**MATERIAL PROVIDED**:
-*-

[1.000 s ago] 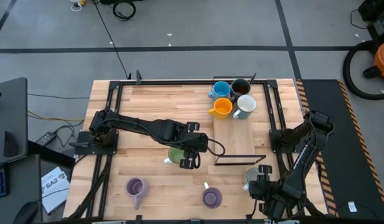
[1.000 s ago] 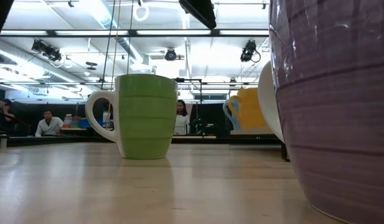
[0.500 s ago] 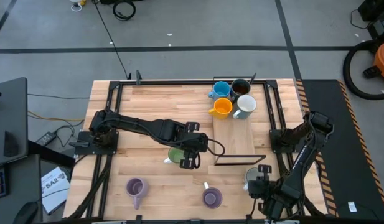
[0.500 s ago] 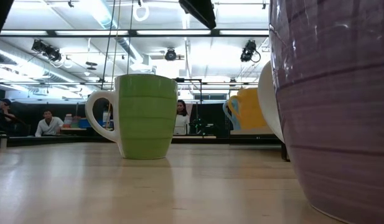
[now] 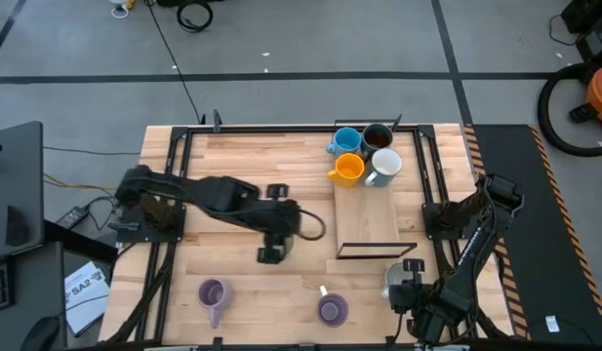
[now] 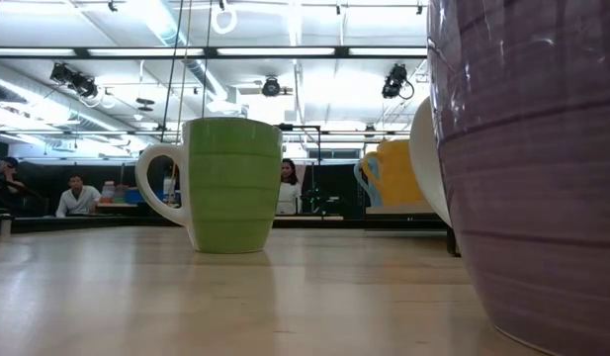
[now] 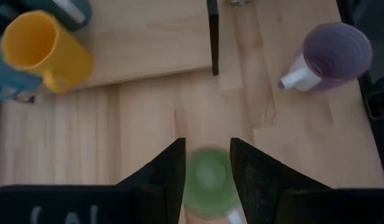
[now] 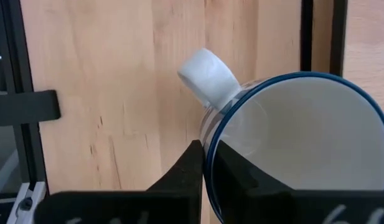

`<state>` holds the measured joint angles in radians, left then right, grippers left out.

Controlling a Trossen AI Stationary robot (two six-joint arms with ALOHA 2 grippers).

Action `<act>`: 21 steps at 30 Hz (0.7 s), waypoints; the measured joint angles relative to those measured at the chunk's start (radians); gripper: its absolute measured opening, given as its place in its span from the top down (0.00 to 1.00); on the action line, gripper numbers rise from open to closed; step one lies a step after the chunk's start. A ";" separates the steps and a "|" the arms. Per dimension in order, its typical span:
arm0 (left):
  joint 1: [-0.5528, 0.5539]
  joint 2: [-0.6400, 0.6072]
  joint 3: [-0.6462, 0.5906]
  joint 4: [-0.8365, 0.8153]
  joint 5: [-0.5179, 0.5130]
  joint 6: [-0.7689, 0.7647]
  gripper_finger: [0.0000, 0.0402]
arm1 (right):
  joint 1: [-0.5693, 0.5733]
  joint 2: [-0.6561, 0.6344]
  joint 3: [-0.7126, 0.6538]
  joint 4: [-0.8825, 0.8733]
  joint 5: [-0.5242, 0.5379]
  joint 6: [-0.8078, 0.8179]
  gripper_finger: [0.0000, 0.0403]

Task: Place coffee mugs
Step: Put the patterned mug on the shelf

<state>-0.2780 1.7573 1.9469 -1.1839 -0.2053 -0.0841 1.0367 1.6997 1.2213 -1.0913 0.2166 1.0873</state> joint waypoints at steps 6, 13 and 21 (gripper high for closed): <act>-0.060 -0.162 -0.119 -0.039 -0.088 -0.098 0.67 | -0.004 0.000 0.024 -0.004 -0.045 -0.044 0.94; -0.120 -0.440 -0.492 0.051 -0.150 -0.309 0.67 | -0.026 0.000 0.142 -0.058 -0.062 -0.107 0.94; -0.167 -0.687 -0.850 0.240 -0.150 -0.431 0.67 | -0.086 -0.002 0.412 -0.277 -0.093 -0.219 0.94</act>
<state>-0.4449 1.0703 1.0964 -0.9441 -0.3553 -0.5147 0.9504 1.6981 1.6333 -1.3679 0.1240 0.8682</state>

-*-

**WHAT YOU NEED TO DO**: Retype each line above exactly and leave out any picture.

**WRITTEN SOLUTION**:
[1.000 s ago] 
[1.000 s ago] 
[0.500 s ago] 
[0.500 s ago] 
[now] 
[now] 
[now] 
[now] 

`<state>` holds the measured joint angles in radians, left then right, grippers left out.

Controlling a Trossen AI Stationary robot (two six-joint arms with ALOHA 2 grippers).

Action `<act>`: 21 steps at 30 Hz (0.7 s), waypoints; the measured joint angles relative to those measured at the chunk's start (radians); gripper: its absolute measured opening, given as its place in its span from the top down (0.00 to 1.00); on the action line, gripper numbers rise from open to closed; step one lies a step after the chunk's start. A ";" separates the steps and a "|" the arms. Per dimension in order, its typical span:
arm0 (left):
  joint 1: [-0.5528, 0.5539]
  joint 2: [-0.6400, 0.6072]
  joint 3: [-0.6462, 0.5906]
  joint 4: [-0.8365, 0.8153]
  joint 5: [-0.5179, 0.5130]
  joint 6: [-0.7689, 0.7647]
  gripper_finger: [0.0000, 0.0402]
arm1 (right):
  joint 1: [-0.5693, 0.5733]
  joint 2: [-0.6561, 0.6344]
  joint 3: [-0.7126, 0.6538]
  joint 4: [-0.8825, 0.8733]
  joint 5: [-0.5242, 0.5379]
  joint 6: [-0.8078, 0.8179]
  gripper_finger: [0.0000, 0.0403]

Task: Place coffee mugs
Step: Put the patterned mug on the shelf

<state>-0.2780 1.7573 1.9469 -1.1839 -0.2053 -0.0841 1.0367 1.6997 1.2213 -1.0913 0.2166 1.0873</state> joint waypoints at steps 6, 13 and 21 (gripper high for closed): <act>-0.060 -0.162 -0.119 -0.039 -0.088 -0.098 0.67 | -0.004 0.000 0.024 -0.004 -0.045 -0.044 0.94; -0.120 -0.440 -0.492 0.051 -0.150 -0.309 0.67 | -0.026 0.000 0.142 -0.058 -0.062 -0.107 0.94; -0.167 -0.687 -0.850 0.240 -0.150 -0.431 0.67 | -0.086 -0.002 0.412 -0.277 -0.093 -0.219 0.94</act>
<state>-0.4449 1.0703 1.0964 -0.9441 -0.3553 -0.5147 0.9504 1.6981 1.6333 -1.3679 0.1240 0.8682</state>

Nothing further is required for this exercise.